How to complete this task:
Return each line of the data below unchanged, please.

Dataset excerpt:
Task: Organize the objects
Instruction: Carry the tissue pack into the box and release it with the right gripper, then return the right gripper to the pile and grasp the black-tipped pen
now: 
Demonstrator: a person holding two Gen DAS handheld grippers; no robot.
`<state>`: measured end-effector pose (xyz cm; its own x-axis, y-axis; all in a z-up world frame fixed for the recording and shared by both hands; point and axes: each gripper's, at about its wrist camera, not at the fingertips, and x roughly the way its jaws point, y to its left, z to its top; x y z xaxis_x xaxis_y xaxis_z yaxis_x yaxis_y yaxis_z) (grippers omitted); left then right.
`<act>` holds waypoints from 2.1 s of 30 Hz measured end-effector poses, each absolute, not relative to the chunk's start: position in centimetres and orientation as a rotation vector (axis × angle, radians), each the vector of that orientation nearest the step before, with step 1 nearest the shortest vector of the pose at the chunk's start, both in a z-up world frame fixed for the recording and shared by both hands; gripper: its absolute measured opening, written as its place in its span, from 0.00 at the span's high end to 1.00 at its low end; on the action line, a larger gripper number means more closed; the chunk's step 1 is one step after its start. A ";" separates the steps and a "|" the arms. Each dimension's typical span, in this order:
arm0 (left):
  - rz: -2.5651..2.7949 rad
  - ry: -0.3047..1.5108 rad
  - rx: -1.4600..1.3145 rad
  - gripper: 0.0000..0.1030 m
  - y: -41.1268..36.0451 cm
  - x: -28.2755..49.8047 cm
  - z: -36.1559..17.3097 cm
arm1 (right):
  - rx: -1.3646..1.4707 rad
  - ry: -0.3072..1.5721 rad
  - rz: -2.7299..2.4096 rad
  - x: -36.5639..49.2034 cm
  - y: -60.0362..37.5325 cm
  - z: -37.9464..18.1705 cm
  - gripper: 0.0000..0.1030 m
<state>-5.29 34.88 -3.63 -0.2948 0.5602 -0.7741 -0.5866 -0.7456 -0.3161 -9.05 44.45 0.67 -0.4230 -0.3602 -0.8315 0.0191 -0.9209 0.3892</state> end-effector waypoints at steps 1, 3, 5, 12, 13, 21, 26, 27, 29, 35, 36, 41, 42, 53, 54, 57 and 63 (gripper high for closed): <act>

Output for this exercise:
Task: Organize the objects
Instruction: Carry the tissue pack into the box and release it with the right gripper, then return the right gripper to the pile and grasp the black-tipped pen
now: 
Demonstrator: a person holding two Gen DAS handheld grippers; no robot.
`<state>`: measured end-effector pose (xyz cm; its own x-axis, y-axis; all in a z-up world frame fixed for the recording and shared by both hands; point and axes: each gripper's, at about its wrist camera, not at the fingertips, and x roughly the way its jaws point, y to its left, z to its top; x y z xaxis_x xaxis_y xaxis_z yaxis_x yaxis_y yaxis_z) (grippers omitted); left then right.
`<act>` holds waypoints from 2.1 s of 30 Hz measured end-effector poses, each absolute, not relative to the chunk's start: position in centimetres and orientation as a rotation vector (axis × angle, radians), each the vector of that orientation nearest the step before, with step 1 nearest the shortest vector of the pose at the chunk's start, both in a z-up world frame fixed for the recording and shared by both hands; gripper: its absolute measured opening, written as its place in its span, from 0.00 at the span's high end to 1.00 at its low end; on the action line, a larger gripper number means more closed; the chunk's step 1 is one step after its start. A ";" separates the steps and a "|" the arms. Each dimension's typical span, in this order:
arm0 (left):
  - rz: -2.5651..2.7949 rad
  - ry: -0.3047..1.5108 rad
  - rx: -1.4600..1.3145 rad
  - gripper: 0.0000..0.1030 m
  - y: -41.1268..36.0451 cm
  - x: -28.2755..49.8047 cm
  - z: -36.1559..17.3097 cm
arm1 (right):
  - rx: -1.3646..1.4707 rad
  - ry: -0.3072..1.5721 rad
  - rz: -2.7299..2.4096 rad
  - x: -36.5639..49.2034 cm
  - y: -60.0362..37.5325 cm
  - z: -37.9464..18.1705 cm
  - gripper: 0.0000..0.1030 m
<state>-5.29 34.88 -3.63 -0.2948 0.5602 -0.7741 -0.5866 -0.7456 -0.3161 -9.05 44.45 0.67 -0.4230 -0.3602 -0.8315 0.0191 -0.9209 0.3892</state> end-effector waypoints at steps 1, 3, 5, 12, 13, 21, 26, 27, 29, 35, 36, 41, 42, 53, 54, 57 and 63 (gripper high for closed): <act>

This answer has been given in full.